L’ultimo viaggio terreno era accompagnato da un corteo di motoscafi privati che portavano la salma ed i parenti a San Michele.
L’isola della laguna di fronte alle Fondamenta Nove si poteva raggiungere solo con la barca.
I veneziani andavano in motoscafo solo quando si sposavano e quando dovevano raggiungere l’ultima dimora.
Andare in motoscafo era comunque una piacevole festa.

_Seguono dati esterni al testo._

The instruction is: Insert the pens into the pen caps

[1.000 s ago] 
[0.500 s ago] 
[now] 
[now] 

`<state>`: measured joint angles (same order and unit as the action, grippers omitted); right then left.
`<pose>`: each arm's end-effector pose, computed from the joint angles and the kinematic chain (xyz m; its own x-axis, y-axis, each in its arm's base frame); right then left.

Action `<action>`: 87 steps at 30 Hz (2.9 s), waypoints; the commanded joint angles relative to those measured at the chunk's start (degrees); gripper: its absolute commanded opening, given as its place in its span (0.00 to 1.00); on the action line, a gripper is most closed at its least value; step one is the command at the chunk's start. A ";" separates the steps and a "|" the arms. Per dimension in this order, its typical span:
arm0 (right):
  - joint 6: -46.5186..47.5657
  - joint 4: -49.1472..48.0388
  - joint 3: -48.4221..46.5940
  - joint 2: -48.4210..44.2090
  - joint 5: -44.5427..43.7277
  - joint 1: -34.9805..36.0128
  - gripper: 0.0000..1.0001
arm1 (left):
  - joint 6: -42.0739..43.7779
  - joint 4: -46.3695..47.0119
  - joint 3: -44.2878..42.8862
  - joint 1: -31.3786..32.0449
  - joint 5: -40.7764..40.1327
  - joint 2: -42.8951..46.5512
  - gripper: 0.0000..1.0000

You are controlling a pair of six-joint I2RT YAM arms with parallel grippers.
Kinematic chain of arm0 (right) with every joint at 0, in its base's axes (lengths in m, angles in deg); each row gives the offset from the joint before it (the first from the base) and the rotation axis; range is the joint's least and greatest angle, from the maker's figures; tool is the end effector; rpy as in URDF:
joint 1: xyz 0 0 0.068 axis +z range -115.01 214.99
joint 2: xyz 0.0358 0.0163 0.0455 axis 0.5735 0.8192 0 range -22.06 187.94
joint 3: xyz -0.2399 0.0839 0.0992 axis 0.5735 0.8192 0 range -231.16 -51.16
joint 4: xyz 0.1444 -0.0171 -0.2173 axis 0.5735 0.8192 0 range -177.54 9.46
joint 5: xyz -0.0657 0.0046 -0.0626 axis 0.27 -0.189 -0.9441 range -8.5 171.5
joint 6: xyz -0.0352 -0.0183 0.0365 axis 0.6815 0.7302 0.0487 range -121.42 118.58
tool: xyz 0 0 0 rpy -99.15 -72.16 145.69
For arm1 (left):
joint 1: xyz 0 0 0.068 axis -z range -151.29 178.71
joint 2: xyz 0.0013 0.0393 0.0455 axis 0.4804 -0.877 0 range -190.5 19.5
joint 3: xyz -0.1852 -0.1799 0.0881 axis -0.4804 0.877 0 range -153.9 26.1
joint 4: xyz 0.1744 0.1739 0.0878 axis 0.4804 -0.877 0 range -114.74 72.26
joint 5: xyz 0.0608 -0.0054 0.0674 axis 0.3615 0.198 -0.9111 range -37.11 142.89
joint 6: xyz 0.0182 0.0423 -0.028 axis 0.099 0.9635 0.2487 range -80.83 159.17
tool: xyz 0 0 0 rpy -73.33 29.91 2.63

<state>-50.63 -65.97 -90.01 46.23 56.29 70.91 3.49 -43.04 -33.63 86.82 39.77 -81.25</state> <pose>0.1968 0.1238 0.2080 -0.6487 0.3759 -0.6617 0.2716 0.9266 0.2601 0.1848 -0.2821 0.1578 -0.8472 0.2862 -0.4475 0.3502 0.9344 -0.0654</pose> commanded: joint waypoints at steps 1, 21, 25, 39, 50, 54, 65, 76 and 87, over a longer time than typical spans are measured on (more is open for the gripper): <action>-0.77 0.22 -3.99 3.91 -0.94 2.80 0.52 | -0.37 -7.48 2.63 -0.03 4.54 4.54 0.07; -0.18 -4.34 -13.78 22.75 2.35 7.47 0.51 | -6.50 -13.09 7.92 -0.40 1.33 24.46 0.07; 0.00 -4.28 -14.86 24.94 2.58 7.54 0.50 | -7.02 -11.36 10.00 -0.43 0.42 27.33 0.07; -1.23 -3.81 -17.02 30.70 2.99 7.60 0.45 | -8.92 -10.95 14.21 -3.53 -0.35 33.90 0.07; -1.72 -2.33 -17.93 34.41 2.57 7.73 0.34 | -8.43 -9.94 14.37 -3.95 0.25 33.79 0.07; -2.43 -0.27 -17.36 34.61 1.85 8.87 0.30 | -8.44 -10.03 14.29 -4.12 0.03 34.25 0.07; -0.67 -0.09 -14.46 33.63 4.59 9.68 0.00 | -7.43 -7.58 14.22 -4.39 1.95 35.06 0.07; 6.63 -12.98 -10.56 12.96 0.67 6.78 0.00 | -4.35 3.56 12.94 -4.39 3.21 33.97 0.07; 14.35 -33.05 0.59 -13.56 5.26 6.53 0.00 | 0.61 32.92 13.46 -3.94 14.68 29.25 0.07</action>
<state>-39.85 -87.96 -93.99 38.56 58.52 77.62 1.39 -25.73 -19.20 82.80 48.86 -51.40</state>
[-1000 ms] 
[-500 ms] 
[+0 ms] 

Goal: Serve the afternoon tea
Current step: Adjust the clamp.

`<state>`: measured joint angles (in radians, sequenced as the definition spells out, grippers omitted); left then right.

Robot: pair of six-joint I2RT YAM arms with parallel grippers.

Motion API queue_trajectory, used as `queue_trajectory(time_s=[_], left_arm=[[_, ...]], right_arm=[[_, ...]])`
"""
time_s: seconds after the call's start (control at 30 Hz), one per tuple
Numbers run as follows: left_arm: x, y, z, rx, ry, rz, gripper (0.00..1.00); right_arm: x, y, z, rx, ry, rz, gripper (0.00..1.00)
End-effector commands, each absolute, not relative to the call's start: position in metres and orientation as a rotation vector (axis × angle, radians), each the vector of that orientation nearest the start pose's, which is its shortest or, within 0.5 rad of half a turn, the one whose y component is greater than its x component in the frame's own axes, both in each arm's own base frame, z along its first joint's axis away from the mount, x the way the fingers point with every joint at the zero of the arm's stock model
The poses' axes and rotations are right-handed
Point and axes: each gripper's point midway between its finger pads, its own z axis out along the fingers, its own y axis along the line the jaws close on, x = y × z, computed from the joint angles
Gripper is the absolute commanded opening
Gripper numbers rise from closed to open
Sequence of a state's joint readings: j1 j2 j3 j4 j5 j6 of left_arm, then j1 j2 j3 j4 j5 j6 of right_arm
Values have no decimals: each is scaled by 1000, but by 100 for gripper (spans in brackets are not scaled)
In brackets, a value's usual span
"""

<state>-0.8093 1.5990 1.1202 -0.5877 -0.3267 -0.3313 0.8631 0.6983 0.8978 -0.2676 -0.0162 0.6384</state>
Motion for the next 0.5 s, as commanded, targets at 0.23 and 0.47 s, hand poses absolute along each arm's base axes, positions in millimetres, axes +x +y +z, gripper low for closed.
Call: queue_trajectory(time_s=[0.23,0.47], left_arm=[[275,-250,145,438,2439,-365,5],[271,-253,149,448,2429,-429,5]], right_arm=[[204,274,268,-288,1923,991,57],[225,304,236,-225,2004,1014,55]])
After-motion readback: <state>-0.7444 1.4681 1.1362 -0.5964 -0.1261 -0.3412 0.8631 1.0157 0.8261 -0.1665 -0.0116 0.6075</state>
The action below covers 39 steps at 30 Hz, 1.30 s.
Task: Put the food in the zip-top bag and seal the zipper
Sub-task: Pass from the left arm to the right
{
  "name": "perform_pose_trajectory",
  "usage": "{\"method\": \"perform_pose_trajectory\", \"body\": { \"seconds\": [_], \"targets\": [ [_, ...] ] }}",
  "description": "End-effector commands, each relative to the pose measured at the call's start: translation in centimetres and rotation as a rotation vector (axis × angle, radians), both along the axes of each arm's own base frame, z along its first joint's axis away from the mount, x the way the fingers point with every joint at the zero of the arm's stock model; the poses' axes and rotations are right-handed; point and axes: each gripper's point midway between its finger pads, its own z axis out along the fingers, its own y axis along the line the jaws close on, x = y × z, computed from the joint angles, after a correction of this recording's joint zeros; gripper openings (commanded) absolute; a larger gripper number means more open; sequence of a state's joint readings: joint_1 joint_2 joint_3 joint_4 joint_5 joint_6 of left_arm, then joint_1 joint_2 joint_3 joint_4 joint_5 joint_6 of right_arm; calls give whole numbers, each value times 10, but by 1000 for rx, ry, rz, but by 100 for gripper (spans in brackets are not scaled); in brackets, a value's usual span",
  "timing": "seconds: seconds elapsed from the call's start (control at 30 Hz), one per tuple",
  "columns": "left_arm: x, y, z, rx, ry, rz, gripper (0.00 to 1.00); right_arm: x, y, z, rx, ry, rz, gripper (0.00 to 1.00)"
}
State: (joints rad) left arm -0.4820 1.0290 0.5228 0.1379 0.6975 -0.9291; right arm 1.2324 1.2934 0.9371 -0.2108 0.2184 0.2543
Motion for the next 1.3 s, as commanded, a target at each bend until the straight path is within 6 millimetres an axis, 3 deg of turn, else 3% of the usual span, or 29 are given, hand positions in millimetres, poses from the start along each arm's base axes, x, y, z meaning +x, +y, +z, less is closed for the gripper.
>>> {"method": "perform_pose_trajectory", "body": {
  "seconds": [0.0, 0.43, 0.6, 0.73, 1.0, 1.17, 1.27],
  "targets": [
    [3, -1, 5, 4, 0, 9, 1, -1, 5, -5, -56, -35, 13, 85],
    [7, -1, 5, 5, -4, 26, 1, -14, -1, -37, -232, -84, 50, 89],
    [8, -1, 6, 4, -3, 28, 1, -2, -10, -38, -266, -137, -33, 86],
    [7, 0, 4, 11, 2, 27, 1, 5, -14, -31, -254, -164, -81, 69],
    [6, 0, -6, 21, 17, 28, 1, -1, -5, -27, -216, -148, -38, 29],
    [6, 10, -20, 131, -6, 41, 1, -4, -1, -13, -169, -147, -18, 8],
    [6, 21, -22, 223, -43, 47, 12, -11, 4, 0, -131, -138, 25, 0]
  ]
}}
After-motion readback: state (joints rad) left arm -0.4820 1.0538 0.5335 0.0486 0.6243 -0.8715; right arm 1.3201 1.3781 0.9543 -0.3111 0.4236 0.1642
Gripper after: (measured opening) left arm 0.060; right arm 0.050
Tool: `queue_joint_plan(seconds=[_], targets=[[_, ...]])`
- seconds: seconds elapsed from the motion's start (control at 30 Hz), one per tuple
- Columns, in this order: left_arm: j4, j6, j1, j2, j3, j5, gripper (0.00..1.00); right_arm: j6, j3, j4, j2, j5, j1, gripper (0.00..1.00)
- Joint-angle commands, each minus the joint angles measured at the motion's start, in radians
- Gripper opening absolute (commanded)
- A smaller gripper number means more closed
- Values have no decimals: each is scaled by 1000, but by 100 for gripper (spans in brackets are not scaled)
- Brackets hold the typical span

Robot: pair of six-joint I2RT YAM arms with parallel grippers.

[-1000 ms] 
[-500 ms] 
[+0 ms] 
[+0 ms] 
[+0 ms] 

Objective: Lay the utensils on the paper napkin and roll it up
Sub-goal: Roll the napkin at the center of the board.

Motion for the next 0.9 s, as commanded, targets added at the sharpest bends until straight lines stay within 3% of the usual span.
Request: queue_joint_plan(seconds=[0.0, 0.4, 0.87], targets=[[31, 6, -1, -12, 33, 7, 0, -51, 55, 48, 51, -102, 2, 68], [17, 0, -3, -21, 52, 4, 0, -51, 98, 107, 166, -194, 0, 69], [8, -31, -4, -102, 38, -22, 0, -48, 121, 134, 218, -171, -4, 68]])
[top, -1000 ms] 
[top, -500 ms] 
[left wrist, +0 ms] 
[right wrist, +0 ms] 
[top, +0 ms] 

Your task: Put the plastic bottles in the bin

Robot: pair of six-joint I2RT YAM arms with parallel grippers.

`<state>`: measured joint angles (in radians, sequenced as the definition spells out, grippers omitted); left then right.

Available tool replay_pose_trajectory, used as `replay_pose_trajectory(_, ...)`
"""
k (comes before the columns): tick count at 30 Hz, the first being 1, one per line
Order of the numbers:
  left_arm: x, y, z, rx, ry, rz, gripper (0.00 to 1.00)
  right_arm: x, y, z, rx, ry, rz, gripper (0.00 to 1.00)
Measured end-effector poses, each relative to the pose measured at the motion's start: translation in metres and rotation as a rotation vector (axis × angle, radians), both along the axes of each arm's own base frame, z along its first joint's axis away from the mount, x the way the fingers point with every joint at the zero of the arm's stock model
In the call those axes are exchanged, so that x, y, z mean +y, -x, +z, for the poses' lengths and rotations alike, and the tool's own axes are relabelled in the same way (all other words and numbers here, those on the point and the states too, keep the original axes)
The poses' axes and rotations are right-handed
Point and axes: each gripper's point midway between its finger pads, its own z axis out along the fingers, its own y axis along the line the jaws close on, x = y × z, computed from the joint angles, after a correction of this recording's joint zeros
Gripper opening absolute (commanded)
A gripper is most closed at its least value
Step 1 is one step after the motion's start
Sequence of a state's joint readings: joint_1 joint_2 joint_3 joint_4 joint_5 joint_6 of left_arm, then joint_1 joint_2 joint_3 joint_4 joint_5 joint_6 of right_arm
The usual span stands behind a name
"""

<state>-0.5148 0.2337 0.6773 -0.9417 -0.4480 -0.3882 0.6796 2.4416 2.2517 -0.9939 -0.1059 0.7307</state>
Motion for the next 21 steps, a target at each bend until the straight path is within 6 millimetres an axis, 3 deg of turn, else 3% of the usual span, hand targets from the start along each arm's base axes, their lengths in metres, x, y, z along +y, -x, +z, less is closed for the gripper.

Solcare le acque calme della Laguna seguendo i canali segnati dalle bricole che indicavano le seche mette allegria anche se la flotta di barche era destinata ad accompagnare una cerimonia funebre.
Non poteva essere triste una gita in barca anche se la destinazione era San Michele.
L’isola era il posto ideale per riposare in santa pace.
Nicheto la conosceva bene perché tutti gli anni andava il due novembre a portare i fiori al nonno Nicola alla nonna Graziella al nonno Angelo e alla nonna Roma.
I viali alberati gli davano un senso di quiete.
Il silenzio, che l’isolamento dalla terraferma accentua-va, faceva parte di un altro mondo che gli piaceva perché gli dava un senso di pace.
Nicheto aveva deciso che la laguna era la sentinella più indicata per fare da guardia all’ultimo riposo di Giani e che sarebbe andato a trovarlo il giorno dopo.